• ACTIVITY
Each line below must be transcribed with no word changed.

*** Begin section ***

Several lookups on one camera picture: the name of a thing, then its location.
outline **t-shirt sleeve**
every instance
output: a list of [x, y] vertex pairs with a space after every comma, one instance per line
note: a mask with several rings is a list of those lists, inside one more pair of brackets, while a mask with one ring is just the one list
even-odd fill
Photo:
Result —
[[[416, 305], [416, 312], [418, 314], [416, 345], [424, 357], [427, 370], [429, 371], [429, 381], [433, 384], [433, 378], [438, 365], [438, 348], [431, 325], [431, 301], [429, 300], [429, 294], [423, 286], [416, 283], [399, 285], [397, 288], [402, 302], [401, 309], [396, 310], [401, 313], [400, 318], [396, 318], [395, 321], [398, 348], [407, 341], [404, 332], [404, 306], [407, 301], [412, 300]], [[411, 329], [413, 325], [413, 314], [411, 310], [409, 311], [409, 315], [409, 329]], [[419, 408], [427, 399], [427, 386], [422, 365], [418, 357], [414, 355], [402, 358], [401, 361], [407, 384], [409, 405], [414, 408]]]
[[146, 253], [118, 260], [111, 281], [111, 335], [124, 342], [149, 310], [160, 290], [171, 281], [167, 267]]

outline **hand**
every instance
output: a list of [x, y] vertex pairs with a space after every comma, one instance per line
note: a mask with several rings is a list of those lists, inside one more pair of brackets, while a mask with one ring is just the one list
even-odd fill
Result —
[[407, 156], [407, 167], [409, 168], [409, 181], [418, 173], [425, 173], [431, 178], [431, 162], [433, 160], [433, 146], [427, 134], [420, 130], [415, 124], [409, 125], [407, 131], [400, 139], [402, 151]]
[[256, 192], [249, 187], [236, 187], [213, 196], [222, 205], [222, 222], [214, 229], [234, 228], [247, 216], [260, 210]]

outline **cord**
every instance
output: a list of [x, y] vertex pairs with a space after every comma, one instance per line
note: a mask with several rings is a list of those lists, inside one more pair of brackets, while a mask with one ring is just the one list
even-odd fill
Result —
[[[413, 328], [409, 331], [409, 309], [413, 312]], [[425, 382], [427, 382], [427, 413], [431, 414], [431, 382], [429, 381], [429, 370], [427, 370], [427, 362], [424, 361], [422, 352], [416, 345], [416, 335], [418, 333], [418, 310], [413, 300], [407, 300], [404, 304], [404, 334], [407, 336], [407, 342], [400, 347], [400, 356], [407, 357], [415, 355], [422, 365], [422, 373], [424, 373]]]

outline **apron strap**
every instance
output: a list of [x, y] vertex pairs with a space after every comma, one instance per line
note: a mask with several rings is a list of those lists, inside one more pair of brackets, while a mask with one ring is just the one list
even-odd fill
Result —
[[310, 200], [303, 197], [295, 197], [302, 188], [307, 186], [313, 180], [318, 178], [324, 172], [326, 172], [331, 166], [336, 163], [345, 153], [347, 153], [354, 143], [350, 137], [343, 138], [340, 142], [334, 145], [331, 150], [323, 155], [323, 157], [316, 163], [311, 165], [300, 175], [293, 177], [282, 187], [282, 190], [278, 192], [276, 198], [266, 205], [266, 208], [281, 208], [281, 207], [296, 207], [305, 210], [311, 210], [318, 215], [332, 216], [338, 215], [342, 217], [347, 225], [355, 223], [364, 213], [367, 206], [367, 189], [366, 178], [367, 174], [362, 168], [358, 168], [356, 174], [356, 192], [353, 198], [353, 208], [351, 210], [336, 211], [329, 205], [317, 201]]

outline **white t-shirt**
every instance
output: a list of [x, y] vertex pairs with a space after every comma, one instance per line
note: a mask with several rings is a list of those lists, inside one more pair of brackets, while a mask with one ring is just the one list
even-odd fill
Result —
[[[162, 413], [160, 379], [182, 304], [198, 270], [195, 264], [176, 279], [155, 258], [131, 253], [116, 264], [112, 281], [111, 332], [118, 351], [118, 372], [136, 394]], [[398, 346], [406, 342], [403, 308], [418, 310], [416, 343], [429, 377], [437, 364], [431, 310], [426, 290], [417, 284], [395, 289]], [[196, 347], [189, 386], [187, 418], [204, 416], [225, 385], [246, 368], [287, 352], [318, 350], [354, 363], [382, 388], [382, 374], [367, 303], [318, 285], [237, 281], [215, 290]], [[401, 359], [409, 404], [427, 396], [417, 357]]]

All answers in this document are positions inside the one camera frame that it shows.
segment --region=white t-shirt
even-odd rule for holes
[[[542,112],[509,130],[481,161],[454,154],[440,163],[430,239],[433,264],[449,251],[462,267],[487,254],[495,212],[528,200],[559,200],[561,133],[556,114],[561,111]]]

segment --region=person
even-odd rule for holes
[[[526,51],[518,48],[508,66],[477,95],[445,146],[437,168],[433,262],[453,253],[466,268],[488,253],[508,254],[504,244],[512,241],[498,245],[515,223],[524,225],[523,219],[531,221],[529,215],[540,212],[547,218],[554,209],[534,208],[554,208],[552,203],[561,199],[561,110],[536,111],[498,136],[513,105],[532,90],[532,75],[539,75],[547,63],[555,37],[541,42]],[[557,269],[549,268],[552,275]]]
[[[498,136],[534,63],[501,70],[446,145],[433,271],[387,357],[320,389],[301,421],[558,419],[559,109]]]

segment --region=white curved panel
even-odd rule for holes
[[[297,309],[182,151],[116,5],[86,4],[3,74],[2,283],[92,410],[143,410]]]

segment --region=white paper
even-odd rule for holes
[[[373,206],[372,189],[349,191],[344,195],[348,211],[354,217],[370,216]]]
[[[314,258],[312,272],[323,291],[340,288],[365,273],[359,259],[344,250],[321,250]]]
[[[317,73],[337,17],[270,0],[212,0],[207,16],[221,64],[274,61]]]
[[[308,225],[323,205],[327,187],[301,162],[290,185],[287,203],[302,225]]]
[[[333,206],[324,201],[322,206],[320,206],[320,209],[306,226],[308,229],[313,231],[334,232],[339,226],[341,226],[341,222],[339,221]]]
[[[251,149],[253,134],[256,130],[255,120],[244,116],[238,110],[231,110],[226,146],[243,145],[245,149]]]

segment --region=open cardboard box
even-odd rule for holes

*** End section ***

• ANSWER TO THIS EXERCISE
Several lookups on one camera picture: the name of a thing, then its location.
outline **t-shirt sleeve**
every instance
output: a list of [x, y] vertex pairs with a space after every comma, one instance per line
note: a mask with several rings is a list of those lists, inside one more pair of brackets, while a mask with one ring is just the one list
even-odd fill
Photo:
Result —
[[[416, 305], [416, 312], [418, 314], [416, 345], [424, 357], [427, 370], [429, 371], [429, 381], [433, 384], [433, 378], [438, 365], [438, 348], [431, 325], [431, 301], [429, 300], [429, 294], [423, 286], [416, 283], [399, 285], [397, 288], [402, 302], [401, 309], [396, 310], [401, 313], [400, 318], [396, 318], [395, 321], [398, 348], [407, 341], [404, 332], [404, 306], [407, 301], [412, 300]], [[411, 329], [413, 325], [413, 314], [411, 310], [409, 311], [409, 315], [409, 329]], [[419, 408], [427, 399], [427, 386], [422, 365], [418, 357], [414, 355], [402, 358], [401, 361], [407, 384], [409, 405], [414, 408]]]
[[146, 253], [118, 260], [111, 281], [111, 335], [124, 342], [149, 310], [160, 290], [171, 281], [167, 267]]

outline **hand**
every instance
output: a list of [x, y] vertex pairs with a space after every comma, one instance per line
note: a mask with several rings is a list of those lists, inside one more pair of brackets, while a mask with one ring is just the one list
even-odd fill
Result —
[[407, 156], [407, 167], [409, 168], [409, 181], [418, 173], [425, 173], [431, 178], [431, 162], [433, 160], [433, 146], [427, 134], [420, 130], [415, 124], [409, 125], [407, 131], [400, 139], [402, 151]]
[[256, 192], [249, 187], [236, 187], [213, 196], [222, 205], [222, 222], [214, 229], [234, 228], [247, 216], [260, 210]]

outline **cord**
every instance
output: a list of [x, y] vertex pairs with a space after every comma, one instance per line
note: a mask with several rings is a list of those lists, inside one more pair of brackets, while a mask with one ring is just the one list
even-odd fill
Result —
[[[413, 328], [409, 331], [409, 309], [413, 312]], [[425, 382], [427, 382], [427, 413], [431, 414], [431, 382], [429, 381], [429, 370], [427, 370], [427, 362], [424, 361], [422, 352], [416, 345], [416, 335], [418, 333], [418, 310], [413, 300], [407, 300], [404, 304], [404, 334], [407, 336], [407, 342], [400, 347], [400, 356], [407, 357], [415, 355], [422, 365], [422, 373], [424, 373]]]

outline **apron strap**
every instance
output: a list of [x, y] vertex pairs with a space after every comma, one instance per line
note: a mask with several rings is a list of those lists, inside one more pair of brackets, while a mask with one ring is just the one list
even-odd fill
Result —
[[310, 200], [303, 197], [295, 197], [302, 188], [307, 186], [313, 180], [318, 178], [324, 172], [326, 172], [331, 166], [336, 163], [345, 153], [347, 153], [354, 143], [350, 137], [343, 138], [340, 142], [334, 145], [331, 150], [323, 155], [323, 157], [316, 163], [311, 165], [300, 175], [293, 177], [282, 187], [282, 190], [278, 192], [276, 198], [266, 205], [266, 208], [281, 208], [281, 207], [296, 207], [305, 210], [311, 210], [318, 215], [332, 216], [338, 215], [342, 217], [347, 225], [355, 223], [364, 213], [367, 206], [367, 189], [366, 178], [367, 174], [362, 168], [358, 168], [356, 174], [356, 192], [353, 198], [353, 208], [351, 210], [336, 211], [329, 205], [317, 201]]

outline **white t-shirt**
every instance
output: a list of [x, y] vertex pairs with a space after every comma, one instance per line
note: a mask with several rings is a list of those lists, inside one more pair of brackets, while a mask with one ring is just the one list
even-odd fill
Result —
[[[162, 413], [160, 379], [182, 304], [198, 270], [195, 264], [176, 279], [155, 258], [131, 253], [116, 264], [112, 281], [111, 332], [118, 351], [118, 372], [136, 394]], [[398, 346], [406, 342], [403, 308], [418, 310], [416, 343], [429, 377], [437, 364], [431, 310], [426, 290], [417, 284], [395, 289]], [[196, 347], [189, 386], [187, 418], [204, 416], [225, 385], [246, 368], [287, 352], [318, 350], [354, 363], [382, 388], [382, 374], [367, 303], [318, 285], [237, 281], [215, 290]], [[401, 359], [409, 404], [427, 396], [417, 357]]]

All answers in this document are positions inside the one camera frame that it shows.
segment --region=white t-shirt
even-odd rule for holes
[[[542,112],[509,130],[481,161],[454,154],[440,163],[430,239],[433,264],[449,251],[462,267],[487,254],[495,212],[528,200],[559,200],[561,133],[556,114],[561,111]]]

segment --region=person
even-odd rule for holes
[[[526,51],[518,48],[508,66],[477,95],[445,146],[437,168],[433,262],[453,253],[466,268],[488,253],[508,254],[504,244],[512,241],[498,245],[515,223],[524,225],[523,219],[531,221],[529,215],[540,212],[547,218],[554,209],[534,208],[554,208],[552,203],[561,199],[561,110],[536,111],[498,136],[513,105],[532,90],[532,75],[539,75],[547,63],[555,37],[541,42]],[[557,269],[549,268],[552,275]]]
[[[498,136],[534,63],[501,70],[446,145],[433,271],[387,357],[320,389],[301,421],[558,419],[559,109]]]

segment --region=white curved panel
even-odd rule for holes
[[[297,309],[182,151],[116,5],[86,4],[3,74],[2,283],[92,410],[143,410]]]

segment --region=white paper
even-odd rule for holes
[[[373,206],[372,189],[349,191],[344,195],[348,211],[354,217],[370,216]]]
[[[314,258],[312,272],[323,291],[340,288],[365,273],[359,259],[344,250],[321,250]]]
[[[317,73],[337,17],[270,0],[212,0],[207,16],[221,64],[274,61]]]
[[[308,225],[323,205],[327,187],[301,162],[290,185],[287,203],[302,225]]]
[[[333,206],[324,201],[322,206],[320,206],[320,209],[306,226],[308,229],[313,231],[334,232],[339,226],[341,226],[341,222],[339,221]]]
[[[251,149],[253,134],[256,130],[255,120],[244,116],[238,110],[231,110],[226,146],[243,145],[245,149]]]

segment --region=open cardboard box
even-odd rule for holes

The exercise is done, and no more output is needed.